**Exercise directions**
Word for word, and with pictures excluded, copy out all the records that follow.
━━━━━ Exercise data
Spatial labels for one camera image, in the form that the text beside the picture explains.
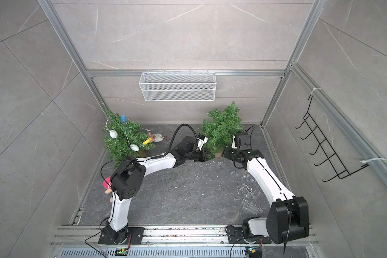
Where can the white wire mesh basket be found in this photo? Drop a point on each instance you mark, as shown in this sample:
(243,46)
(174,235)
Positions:
(178,86)

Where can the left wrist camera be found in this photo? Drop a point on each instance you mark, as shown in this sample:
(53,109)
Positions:
(201,141)

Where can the white plush bunny keychain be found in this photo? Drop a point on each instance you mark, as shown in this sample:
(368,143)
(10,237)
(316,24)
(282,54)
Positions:
(157,138)

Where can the clear plastic battery box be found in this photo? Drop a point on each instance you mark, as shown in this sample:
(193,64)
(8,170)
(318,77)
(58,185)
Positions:
(251,207)

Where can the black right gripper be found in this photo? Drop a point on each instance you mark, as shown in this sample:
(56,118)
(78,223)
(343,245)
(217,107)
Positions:
(227,154)

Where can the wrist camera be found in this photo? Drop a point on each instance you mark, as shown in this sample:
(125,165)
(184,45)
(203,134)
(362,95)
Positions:
(241,141)
(201,141)

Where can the white cloud light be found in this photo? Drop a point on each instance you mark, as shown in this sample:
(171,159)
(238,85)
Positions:
(134,147)
(113,134)

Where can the small green christmas tree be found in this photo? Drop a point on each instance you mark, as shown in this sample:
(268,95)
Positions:
(129,133)
(220,127)

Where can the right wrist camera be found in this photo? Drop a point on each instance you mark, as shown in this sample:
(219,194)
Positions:
(241,141)

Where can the black wire hook rack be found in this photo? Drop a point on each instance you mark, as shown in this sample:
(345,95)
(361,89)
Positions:
(324,145)

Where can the metal base rail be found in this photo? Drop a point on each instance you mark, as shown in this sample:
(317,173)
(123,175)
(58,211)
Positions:
(153,236)

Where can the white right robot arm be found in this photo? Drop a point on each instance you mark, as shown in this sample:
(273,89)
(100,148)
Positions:
(288,217)

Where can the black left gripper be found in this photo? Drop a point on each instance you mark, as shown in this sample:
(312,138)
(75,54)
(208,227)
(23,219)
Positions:
(203,156)

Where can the clear bulb string light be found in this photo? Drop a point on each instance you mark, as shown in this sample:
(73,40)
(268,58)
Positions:
(246,188)

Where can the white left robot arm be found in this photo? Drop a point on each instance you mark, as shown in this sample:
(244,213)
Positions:
(127,179)
━━━━━━━━━━
**Output for this exercise**
Spatial labels for one camera image, in the form that the text beside the picture explains.
Where can the white wire mesh basket be found in this photo? Drop a point on each instance you mark, as shown in this sample:
(243,46)
(174,235)
Positions:
(178,86)

Where can the left wrist camera be found in this photo? Drop a point on each instance you mark, as shown in this sample:
(53,109)
Positions:
(201,141)

Where can the white plush bunny keychain be found in this photo? Drop a point on each instance you mark, as shown in this sample:
(368,143)
(10,237)
(316,24)
(282,54)
Positions:
(157,138)

Where can the clear plastic battery box be found in this photo? Drop a point on each instance you mark, as shown in this sample:
(193,64)
(8,170)
(318,77)
(58,185)
Positions:
(251,207)

Where can the black right gripper be found in this photo? Drop a point on each instance you mark, as shown in this sample:
(56,118)
(78,223)
(343,245)
(217,107)
Positions:
(227,154)

Where can the wrist camera be found in this photo? Drop a point on each instance you mark, as shown in this sample:
(125,165)
(184,45)
(203,134)
(362,95)
Positions:
(241,141)
(201,141)

Where can the white cloud light be found in this photo? Drop a point on each instance you mark, as shown in this sample:
(171,159)
(238,85)
Positions:
(134,147)
(113,134)

Where can the small green christmas tree be found in this photo? Drop a point on each instance you mark, as shown in this sample:
(268,95)
Positions:
(129,133)
(220,127)

Where can the right wrist camera be found in this photo? Drop a point on each instance you mark, as shown in this sample:
(219,194)
Positions:
(241,141)

Where can the black wire hook rack be found in this photo? Drop a point on each instance you mark, as shown in this sample:
(345,95)
(361,89)
Positions:
(324,145)

Where can the metal base rail be found in this photo? Drop a point on each instance you mark, as shown in this sample:
(317,173)
(123,175)
(58,211)
Positions:
(153,236)

Where can the white right robot arm be found in this photo? Drop a point on each instance you mark, as shown in this sample:
(273,89)
(100,148)
Positions:
(288,217)

Where can the black left gripper be found in this photo? Drop a point on each instance you mark, as shown in this sample:
(312,138)
(75,54)
(208,227)
(23,219)
Positions:
(203,156)

Where can the clear bulb string light be found in this photo? Drop a point on each instance you mark, as shown in this sample:
(73,40)
(268,58)
Positions:
(246,188)

Where can the white left robot arm be found in this photo? Drop a point on each instance you mark, as shown in this sample:
(244,213)
Positions:
(127,179)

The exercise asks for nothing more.